Haig’s plan allocated 17 tanks each to XIV and XV Corps and divided a further 15 between III Corps and the Canadian Corps. Of these, only 32 reached the start line. Nine more broke down and five became ditched. Another nine were unable to keep up with the infantry but were able to assist with the subsequent mopping up. The remainder achieved results out of all proportion to their numbers. Zero hour was set for 6.20 a.m., but the main assault was preceded by a preliminary attack timed for 5.15 a.m. against an enemy position known as Hop Alley, to the east of Delville Wood. This was carried out by Captain H.W. Mortimore’s section of three tanks and two companies of 6/King’s Own Yorkshire Light Infantry. One of Mortimore’s tanks broke down immediately and another became ditched shortly after, but he continued across no man’s land in his own tank, D1. Ahead, machine guns opened up. His own gunners replied, evidently to good effect, because the infantry charged past with fixed bayonets and secured the objective. Mortimore then positioned his vehicle astride another trench, which he raked with his machine guns. He recalled that the enemy’s reaction was either complete bewilderment, fear, blind panic, or passive surrender. When the main attack began he joined the general advance, but had covered only 270 metres (300 yards) when a shell hit D1, broke the starboard track and blew in the sponson, killing two of the crew. Mortimore continued to engage targets until the infantry had passed through. Elsewhere, three tanks penetrated Flers and suppressed the opposition so effectively that the infantry were able to take possession of the village by 8 a.m. Later, two continued the advance to Gueudecourt, which would have fallen if the infantry had been able to keep up. As it was, the enemy’s artillery knocked out both tanks, but not before they had done considerable damage. The hamlet of Gueudecourt fell on 26 September, largely because of the action of a single tank, D4, commanded by Second Lieutenant C.E. Storey, which turned parallel to the formidable Gird Trench, crushing its wire and firing heavily into the trench itself.

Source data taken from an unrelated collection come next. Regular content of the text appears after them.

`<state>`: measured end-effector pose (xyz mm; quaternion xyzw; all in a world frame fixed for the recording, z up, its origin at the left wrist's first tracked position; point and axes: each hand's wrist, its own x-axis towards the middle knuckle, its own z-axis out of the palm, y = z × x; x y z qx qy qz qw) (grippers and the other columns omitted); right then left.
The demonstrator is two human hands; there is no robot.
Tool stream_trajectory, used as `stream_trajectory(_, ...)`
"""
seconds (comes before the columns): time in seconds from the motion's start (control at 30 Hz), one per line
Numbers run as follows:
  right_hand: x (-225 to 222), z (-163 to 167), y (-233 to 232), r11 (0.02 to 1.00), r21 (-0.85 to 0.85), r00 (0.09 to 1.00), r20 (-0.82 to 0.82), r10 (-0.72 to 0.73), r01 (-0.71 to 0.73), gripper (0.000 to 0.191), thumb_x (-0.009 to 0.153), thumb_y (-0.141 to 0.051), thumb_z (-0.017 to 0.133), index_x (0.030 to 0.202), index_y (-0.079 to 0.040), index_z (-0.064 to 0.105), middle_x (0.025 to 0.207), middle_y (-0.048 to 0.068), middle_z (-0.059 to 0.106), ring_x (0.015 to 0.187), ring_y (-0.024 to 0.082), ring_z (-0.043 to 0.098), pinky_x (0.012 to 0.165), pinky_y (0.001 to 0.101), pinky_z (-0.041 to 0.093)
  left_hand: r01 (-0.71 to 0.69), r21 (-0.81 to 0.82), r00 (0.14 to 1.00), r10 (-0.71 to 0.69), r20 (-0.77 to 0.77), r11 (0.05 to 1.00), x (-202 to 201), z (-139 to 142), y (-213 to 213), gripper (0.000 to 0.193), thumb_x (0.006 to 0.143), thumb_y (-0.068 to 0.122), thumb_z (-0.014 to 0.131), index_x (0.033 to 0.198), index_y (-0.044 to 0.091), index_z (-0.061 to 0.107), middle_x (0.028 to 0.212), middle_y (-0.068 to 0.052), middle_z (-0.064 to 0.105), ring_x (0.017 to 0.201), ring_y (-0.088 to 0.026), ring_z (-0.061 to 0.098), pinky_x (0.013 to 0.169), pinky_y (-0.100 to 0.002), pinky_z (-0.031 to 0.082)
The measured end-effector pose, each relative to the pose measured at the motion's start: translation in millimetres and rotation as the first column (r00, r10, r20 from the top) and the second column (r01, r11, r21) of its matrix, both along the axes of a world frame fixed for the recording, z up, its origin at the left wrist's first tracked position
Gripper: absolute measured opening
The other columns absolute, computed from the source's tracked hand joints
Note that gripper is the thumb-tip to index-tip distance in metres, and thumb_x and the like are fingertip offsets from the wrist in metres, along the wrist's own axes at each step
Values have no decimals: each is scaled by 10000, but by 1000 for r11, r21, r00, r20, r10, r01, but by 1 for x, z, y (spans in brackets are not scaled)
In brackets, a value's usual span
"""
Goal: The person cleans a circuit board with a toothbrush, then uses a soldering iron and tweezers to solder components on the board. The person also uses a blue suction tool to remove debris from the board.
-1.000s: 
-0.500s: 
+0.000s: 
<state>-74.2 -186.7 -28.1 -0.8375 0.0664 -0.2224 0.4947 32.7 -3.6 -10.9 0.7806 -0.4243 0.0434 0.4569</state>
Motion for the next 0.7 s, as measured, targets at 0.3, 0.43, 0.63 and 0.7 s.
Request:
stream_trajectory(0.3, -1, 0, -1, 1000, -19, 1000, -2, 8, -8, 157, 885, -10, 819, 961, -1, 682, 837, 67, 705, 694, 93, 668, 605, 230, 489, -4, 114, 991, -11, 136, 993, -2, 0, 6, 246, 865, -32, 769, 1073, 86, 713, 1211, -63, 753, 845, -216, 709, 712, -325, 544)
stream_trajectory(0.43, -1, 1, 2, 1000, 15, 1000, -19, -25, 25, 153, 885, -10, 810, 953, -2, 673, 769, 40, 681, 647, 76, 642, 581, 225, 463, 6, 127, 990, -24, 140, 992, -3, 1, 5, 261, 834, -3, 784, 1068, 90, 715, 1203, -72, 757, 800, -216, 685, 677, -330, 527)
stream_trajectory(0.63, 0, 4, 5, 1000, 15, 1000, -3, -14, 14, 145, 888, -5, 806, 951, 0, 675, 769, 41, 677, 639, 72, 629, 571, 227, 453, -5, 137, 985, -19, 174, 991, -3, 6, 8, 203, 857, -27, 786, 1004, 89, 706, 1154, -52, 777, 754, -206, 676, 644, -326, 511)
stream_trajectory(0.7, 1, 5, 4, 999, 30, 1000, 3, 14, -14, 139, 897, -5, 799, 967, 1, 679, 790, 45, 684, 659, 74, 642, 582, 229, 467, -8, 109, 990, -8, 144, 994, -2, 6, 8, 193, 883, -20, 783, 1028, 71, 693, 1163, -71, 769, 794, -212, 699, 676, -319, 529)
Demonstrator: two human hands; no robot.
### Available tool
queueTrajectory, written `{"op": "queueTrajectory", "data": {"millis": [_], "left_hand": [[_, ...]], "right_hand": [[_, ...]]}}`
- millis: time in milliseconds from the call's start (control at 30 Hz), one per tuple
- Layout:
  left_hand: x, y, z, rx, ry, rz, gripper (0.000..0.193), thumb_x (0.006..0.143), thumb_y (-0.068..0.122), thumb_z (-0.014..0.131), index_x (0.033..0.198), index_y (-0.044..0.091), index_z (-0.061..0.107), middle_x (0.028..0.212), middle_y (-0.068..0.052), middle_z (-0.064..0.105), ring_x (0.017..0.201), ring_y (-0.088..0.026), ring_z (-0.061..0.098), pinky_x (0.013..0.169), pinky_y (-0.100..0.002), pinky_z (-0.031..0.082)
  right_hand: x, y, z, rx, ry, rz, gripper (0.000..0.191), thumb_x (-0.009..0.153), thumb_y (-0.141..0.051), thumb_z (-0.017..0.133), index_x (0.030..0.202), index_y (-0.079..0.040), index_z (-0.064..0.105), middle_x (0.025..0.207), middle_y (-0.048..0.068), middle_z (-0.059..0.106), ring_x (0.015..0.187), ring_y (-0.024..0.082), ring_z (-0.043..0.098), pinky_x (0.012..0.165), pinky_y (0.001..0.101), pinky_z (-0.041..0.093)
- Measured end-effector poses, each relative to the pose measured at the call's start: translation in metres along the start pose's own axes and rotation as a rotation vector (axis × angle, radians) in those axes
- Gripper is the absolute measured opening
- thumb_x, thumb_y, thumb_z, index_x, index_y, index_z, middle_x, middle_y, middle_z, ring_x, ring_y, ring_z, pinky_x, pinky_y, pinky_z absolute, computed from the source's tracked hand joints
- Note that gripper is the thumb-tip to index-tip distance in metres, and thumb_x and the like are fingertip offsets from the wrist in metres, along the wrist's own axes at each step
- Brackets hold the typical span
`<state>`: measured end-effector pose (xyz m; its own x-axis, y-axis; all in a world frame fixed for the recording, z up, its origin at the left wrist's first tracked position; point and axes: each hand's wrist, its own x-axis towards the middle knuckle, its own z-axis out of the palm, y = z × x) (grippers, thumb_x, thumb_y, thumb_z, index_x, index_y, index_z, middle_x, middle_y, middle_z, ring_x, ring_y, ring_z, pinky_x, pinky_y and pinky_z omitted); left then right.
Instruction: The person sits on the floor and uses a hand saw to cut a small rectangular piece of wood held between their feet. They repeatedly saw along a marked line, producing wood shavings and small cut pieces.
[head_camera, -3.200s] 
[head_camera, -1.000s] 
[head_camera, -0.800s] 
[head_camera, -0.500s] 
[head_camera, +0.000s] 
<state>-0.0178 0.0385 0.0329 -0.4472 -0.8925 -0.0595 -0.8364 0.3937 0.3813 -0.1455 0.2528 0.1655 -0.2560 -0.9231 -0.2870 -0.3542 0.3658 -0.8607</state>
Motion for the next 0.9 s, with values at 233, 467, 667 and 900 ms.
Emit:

The appearance of the tanks had caused panic among the enemy, but the experience was restricted to the few of them in the immediate vicinity. When the Germans carried out a technical evaluation of knocked-out tanks, they discovered that their thin boilerplate hulls were vulnerable to not only to field guns but also to a powerful type of ammunition used to engage armoured bunker slits. What was more, the tanks were obviously unreliable in the mechanical sense. The Germans therefore reached the disastrous conclusion that there was no point in embarking on a tank-production programme of their own. The British conclusions were simple and to the point. Where tanks had been used, success had followed and infantry casualties had been light. Where they had not been used, the reverse applied. As for the technical problems, they were resolved, and the British tank-production programme was accelerated.

During October a series of local attacks finally cleared the Thiepval-Pozieres Ridge. The autumn rains began to make movement on the battlefield difficult. During the third week of November, Gough’s Fifth Army, as the Reserve Army had become, took Beaumont Hamel, which had been one of the first day’s objectives. As a result of the battle of the Somme, the Allies had gained a strip of territory some 32 kilometres (20 miles) long and up to 11 kilometres (7 miles) deep, at a cost, respectively, of 418,000 British and 194,000 French casualties.

Let's call it a tank!

Ever since trench warfare set in, the British and French armies appreciated the need for a fully tracked vehicle to negotiate the shell-torn ground of no-man's land, crush barbed wire, cross trenches, and eliminate machine-gun posts with its fire. The British were ahead in the race and had produced a viable design within a year, a remarkable achievement when one considers that it can take up to 20 years to get a modern tank design into production.

No one person was responsible for producing the first British tank. Many people had a hand in the effort, including Colonel Maurice Hankey, Lieutenant Colonel Ernest Swinton, and Winston Churchill, then at the Admiralty, all of whom were then serving on the Committee of Imperial Defence. Swinton had actually proposed the sort of vehicle described above as early as September 1914 and the idea dovetailed with some of Churchill's own thoughts. On 20 February 1915 Churchill set up a Landships Committee under Eustace Tennyson d'Eyncourt, the Director of Naval Construction, the members of which included William Tritton, the Managing Director of William Foster & Co Ltd, agricultural machinery manufacturers from Lincoln; Colonel R.E.B. Crompton, whose experience of land traction went back as far as the Crimean War; Flight Commander T.G. Hetherington and Lieutenants W.G. Wilson and A. Stern, all of the Royal Naval Air Service, which was already actively employing armoured cars.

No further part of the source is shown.